AB Test¶

The prompt_versioner.testing.ab_test module provides a framework for A/B testing between prompt versions.

ABTest¶

Class to implement A/B tests and compare performance between two prompt versions.

Constructor¶

def __init__(
        self,
        versioner: Any,
        prompt_name: str,
        version_a: str,
        version_b: str,
        metric_name: str = "quality_score",
    ):

Parameters: - versioner (Any): Instance of PromptVersioner - prompt_name (str): Name of the prompt to test - version_a (str): First version (baseline) - version_b (str): Second version (challenger) - metric_name (str): Metric to compare (default: "quality_score")

Methods¶

log_result()¶

def log_result(self, version: str, metric_value: float) -> None

Logs a test result for a specific version.

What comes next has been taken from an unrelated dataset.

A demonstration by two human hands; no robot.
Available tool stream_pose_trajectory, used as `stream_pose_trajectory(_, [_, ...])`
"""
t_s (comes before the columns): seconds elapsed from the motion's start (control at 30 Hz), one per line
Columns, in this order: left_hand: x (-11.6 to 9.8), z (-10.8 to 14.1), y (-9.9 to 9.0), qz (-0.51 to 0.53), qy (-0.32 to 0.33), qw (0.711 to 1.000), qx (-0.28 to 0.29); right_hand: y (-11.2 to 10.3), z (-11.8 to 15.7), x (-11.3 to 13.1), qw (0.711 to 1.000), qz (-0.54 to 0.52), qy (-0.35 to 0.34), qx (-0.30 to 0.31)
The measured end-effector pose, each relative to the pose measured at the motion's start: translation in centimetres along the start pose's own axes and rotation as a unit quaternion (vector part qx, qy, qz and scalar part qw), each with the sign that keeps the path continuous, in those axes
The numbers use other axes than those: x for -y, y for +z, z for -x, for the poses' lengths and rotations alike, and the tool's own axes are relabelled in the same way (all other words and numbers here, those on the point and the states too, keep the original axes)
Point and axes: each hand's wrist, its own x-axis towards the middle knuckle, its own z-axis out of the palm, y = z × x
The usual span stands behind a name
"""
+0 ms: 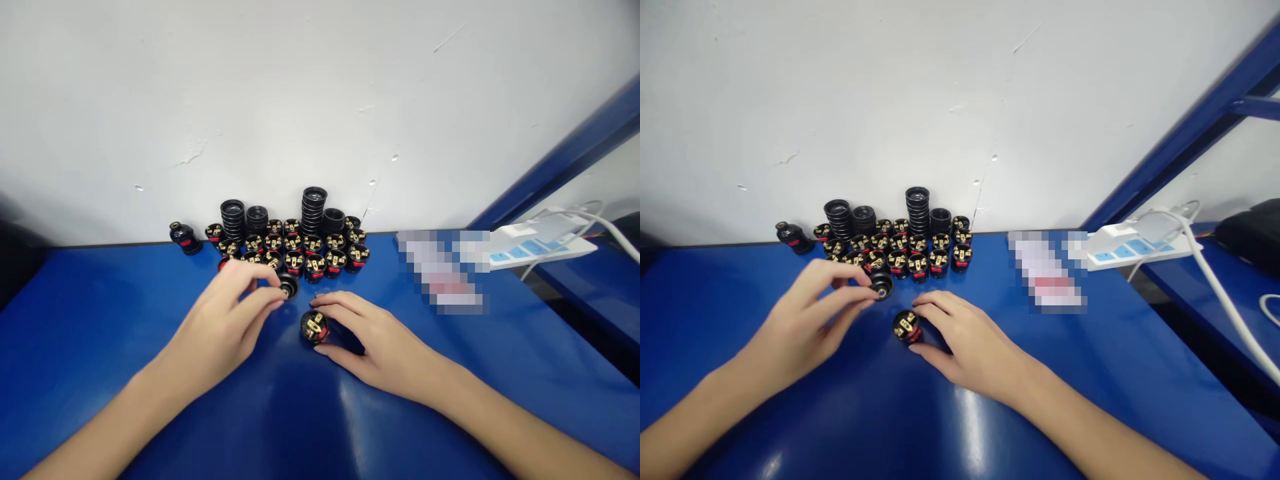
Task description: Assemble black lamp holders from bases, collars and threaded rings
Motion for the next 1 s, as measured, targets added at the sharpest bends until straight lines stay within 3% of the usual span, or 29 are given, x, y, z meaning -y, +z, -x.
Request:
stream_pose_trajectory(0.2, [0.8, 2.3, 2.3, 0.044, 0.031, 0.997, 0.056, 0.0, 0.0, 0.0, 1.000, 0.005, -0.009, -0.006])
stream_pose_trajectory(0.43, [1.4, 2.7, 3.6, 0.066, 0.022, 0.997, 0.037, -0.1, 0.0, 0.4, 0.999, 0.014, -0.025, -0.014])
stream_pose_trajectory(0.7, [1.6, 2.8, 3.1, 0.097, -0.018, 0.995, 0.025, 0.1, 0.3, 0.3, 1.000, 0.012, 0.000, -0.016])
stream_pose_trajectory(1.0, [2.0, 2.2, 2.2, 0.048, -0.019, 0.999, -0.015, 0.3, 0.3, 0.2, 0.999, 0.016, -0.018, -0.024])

Parameters: - version (str): Which version ('a' or 'b') - metric_value (float): Value of the metric

Raises: - ValueError: If the version is not 'a' or 'b'

Example:

from prompt_versioner.testing.ab_test import ABTest

# Initialize A/B test
ab_test = ABTest(
    versioner=versioner,
    prompt_name="email_classifier",
    version_a="v1.0.0",
    version_b="v1.1.0",
    metric_name="accuracy"
)

# Log results for version A
ab_test.log_result("a", 0.85)
ab_test.log_result("a", 0.87)
ab_test.log_result("a", 0.84)

# Log results for version B
ab_test.log_result("b", 0.90)
ab_test.log_result("b", 0.92)
ab_test.log_result("b", 0.89)

log_batch_results()¶

def log_batch_results(self, version: str, metric_values: List[float]) -> None

Logs multiple results at once for a version.

Parameters: - version (str): Which version ('a' or 'b') - metric_values (List[float]): List of metric values

Example:

# Log batch results
results_a = [0.85, 0.87, 0.84, 0.86, 0.88]
results_b = [0.90, 0.92, 0.89, 0.91, 0.93]

ab_test.log_batch_results("a", results_a)
ab_test.log_batch_results("b", results_b)

get_result()¶

def get_result(self) -> ABTestResult

Gets the A/B test result with statistical analysis.

Returns: - ABTestResult: Object with winner and statistics

Raises: - ValueError: If there is not enough data for both versions

Example:

result = ab_test.get_result()
print(f"Winner: {result.winner}")
print(f"Improvement: {result.improvement:.2f}%")
print(f"Confidence: {result.confidence:.2f}")

print_result()¶

def print_result(self) -> None

Prints the A/B test result in a readable format.

Example:

ab_test.print_result()
# Output:
# ================================================================================
# A/B TEST RESULT: email_classifier
# ================================================================================
# Version A (v1.0.0): accuracy = 0.8560 (±0.0151)
# Version B (v1.1.0): accuracy = 0.9100 (±0.0141)
#
# 🎉 WINNER: v1.1.0 with 6.31% improvement
# Confidence: 85%

clear_results()¶

def clear_results(self) -> None

Clears all logged results.

Example:

ab_test.clear_results()
# Removes all data to restart the test

get_sample_counts()¶

def get_sample_counts(self) -> tuple[int, int]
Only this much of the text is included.